Oh, hold on a second, I should probably do some due diligence and explain to any younger readers out there what I’m talking about.
A VCR is a video cassette recorder. It’s the machine that was all the rage before DVD players came along and eventually phased out the rectangular shapes of black plastic and film. You used it to watch tapes, and you also used it to record shows on TV.
I can vividly remember all the little intricacies that were involved in setting up the VCR to record something if I was going to be out of the house. First you had to have a fresh blank VHS tape, making doubly sure that nothing was on it that you or anyone else wanted to save. Then you had to rewind it, because you didn’t want to risk the tape’s 120-minute length running out before your show was finished recording, missing that vital few minutes of a show or movie’s conclusion. After that, it was time to align the TV with the VCR, which meant the TV had to be on Channel 3 for the VCR to operate. From there, you browsed the channels on the VCR’s setting until you came across the channel you wanted to record.
After that, you were all set! That wasn’t so hard, was it? Oh wait, I think I’m missing the last remaining step – the one where you actually had to have someone hit ‘Record’ on the VCR just before your show was about to come on. There, NOW you’re all set. I should also take this time to point out that no one is to touch the TV for the duration of the recording process. One false hit of a random button and the whole operation is in shambles.
Yes, we’ve certainly come a long way in our home entertainment options. Back then, you had to work your way through an itemized checklist to ensure that you’d obtained a home recording. Today, DVR technology (digital video recorder) wired into our cable and satellite TV boxes enables us to record multiple shows at once with just a couple clicks of a button. You can even watch something else entirely while that other show records. Amazing, huh?
But obviously, it isn’t just home-based TV technology that’s changing. As far as entertainment goes, the decade now known as the 2010’s was really about one thing: the rise of the subscription-based streaming service.
When I say the word ‘streaming’, odds are you know exactly what I’m talking about. There’s Netflix, which arrived on the scene as the big star and has largely remained the ‘top dog’ ever since, but there’s also Amazon Prime, and Hulu, and Crave. Then there are the newer ones just carving their paths out now, like Apple TV (because Apple didn’t already have enough money, you see), and of course, the big one that everyone’s in love with right now, Disney+.
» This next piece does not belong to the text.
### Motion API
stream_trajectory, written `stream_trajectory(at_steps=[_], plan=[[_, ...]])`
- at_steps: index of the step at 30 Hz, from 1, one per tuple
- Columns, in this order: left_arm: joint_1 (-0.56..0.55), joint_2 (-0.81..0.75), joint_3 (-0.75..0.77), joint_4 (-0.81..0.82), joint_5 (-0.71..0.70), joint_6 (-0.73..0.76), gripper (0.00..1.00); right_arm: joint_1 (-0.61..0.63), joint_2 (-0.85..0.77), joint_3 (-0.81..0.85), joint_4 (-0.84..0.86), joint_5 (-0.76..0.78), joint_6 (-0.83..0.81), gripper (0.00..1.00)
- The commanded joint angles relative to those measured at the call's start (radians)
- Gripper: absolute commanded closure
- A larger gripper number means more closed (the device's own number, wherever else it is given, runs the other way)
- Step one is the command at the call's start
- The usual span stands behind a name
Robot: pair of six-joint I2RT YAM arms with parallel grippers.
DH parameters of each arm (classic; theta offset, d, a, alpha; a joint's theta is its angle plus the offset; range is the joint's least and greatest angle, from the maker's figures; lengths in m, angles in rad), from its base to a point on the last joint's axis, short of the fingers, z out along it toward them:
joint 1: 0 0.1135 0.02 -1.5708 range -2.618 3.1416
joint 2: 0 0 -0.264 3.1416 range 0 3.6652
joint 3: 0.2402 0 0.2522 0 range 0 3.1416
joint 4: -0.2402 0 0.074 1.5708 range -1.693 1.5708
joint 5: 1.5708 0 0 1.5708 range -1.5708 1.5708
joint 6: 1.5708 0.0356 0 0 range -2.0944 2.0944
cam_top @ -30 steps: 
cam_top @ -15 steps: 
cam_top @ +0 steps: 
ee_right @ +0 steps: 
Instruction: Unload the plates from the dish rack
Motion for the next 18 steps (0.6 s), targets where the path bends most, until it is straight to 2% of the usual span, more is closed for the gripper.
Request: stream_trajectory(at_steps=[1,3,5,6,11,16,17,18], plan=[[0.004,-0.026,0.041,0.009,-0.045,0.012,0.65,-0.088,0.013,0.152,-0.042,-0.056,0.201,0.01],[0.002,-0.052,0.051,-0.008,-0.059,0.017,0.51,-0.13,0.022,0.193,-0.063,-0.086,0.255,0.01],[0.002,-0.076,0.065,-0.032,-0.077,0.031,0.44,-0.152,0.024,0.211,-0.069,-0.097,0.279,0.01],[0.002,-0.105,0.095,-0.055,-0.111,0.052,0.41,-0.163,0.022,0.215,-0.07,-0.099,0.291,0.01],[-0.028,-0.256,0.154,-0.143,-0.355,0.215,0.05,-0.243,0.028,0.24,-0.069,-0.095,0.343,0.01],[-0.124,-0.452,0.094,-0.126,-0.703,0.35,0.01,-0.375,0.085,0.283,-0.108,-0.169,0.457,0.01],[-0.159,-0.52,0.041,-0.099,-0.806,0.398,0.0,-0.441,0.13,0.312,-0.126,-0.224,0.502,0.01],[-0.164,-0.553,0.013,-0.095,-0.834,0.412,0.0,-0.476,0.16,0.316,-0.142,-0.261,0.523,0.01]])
The growth of these services in the last ten years has resulted in humankind enjoying instant gratification; entertainment at your earliest convenience.
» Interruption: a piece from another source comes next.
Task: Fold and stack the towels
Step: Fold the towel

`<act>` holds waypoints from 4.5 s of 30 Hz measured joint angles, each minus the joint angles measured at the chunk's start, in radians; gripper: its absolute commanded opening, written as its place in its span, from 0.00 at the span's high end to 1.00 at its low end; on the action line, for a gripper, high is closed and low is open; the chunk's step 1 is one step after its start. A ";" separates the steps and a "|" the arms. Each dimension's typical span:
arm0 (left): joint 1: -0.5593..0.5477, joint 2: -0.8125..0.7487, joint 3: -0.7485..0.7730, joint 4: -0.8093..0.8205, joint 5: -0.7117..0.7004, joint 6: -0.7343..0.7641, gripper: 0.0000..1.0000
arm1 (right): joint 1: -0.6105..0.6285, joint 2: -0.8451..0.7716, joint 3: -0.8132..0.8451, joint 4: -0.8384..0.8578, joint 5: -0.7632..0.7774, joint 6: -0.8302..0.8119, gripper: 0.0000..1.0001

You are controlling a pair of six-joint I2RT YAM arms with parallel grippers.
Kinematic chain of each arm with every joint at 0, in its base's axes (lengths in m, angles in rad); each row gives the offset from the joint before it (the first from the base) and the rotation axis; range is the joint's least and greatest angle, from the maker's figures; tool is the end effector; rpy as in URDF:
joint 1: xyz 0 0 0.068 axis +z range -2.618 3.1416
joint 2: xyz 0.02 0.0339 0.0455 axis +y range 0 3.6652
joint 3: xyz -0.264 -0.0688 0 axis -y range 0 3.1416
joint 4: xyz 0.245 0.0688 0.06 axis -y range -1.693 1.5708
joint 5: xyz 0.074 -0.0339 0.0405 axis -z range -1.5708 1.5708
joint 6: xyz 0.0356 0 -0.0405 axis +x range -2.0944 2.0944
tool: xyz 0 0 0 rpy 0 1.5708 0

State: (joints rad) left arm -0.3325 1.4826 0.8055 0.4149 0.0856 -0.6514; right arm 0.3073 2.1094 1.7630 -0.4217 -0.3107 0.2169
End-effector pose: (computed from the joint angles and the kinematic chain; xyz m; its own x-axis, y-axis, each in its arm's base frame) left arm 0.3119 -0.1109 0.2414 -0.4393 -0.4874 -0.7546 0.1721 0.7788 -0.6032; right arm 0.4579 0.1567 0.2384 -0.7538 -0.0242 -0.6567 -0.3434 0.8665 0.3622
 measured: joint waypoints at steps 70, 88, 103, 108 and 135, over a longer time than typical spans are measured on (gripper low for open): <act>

Hey, I’m certainly no stranger to any of these. I’ve been a Netflix guy like you and literally millions of other people for years, and I also enjoy Crave, particularly because it has all the best shows that used to be on HBO. And yeah, I’ll admit it, I broke down and got Disney+ thanks to one of those prepaid Mastercard gift cards that I’d been meaning to use. I guess in that sense, I get to say that The Mouse House didn’t get MY $90 for the year!
But where are we going with all of these services? Or are we already there as a collective people?
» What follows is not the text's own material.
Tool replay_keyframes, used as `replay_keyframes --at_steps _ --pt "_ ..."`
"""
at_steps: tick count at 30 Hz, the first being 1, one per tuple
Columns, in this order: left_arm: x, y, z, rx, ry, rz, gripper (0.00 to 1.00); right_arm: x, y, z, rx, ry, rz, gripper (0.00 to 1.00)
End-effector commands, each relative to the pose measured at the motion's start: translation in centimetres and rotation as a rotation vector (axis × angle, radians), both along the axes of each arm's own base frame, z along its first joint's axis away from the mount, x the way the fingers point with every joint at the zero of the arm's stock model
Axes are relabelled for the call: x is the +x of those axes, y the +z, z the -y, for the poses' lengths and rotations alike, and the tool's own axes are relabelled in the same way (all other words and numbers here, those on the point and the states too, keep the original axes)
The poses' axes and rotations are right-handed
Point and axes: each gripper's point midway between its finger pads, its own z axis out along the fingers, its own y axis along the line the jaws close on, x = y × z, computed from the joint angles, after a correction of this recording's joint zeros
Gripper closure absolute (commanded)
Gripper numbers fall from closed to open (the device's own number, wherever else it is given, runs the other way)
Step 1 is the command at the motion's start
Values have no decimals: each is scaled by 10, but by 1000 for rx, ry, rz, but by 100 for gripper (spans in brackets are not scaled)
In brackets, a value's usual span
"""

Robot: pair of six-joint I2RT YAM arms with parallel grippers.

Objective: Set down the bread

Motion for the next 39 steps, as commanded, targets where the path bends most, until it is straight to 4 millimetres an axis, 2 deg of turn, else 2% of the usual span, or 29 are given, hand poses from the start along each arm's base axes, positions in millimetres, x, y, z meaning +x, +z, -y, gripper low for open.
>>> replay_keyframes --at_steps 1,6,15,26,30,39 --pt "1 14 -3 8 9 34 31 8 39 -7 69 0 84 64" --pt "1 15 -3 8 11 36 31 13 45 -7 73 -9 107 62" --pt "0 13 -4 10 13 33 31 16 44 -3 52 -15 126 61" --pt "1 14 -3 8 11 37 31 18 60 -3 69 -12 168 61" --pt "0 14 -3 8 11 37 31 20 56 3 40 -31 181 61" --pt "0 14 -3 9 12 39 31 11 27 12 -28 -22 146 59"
Think about it. We’ve already become a society that has put higher importance on smartphones and computer tablets than on tried and true books and practical learning in the past decade. That’s at least ONE screen – or more – that our eyes are glued to for hours on end on a daily basis. With the rise of a new streaming service seemingly every few months (TV network giant NBC is launching one called ‘Peacock’ in the spring), it seems the plan is to keep people in their homes, eyes glued to either one screen or several, all the while paying various prices to stay on the collective bandwagon and pretend that it all actually means something.
Listen, I’m not getting on a high horse because I love TV and home entertainment myself. In these kinds of arctic weather conditions that we’ve been having lately in what’s known as ‘the dead of winter’, sometimes there’s nothing like curling up on the couch with a good show or movie.
I just have a natural inclination to question whatever the next supposedly “amazing thing” is that was dreamed up by some billion-dollar corporation.
I think our lives could use more analog living instead of digital.
For this week, that’s been the Ruttle Report.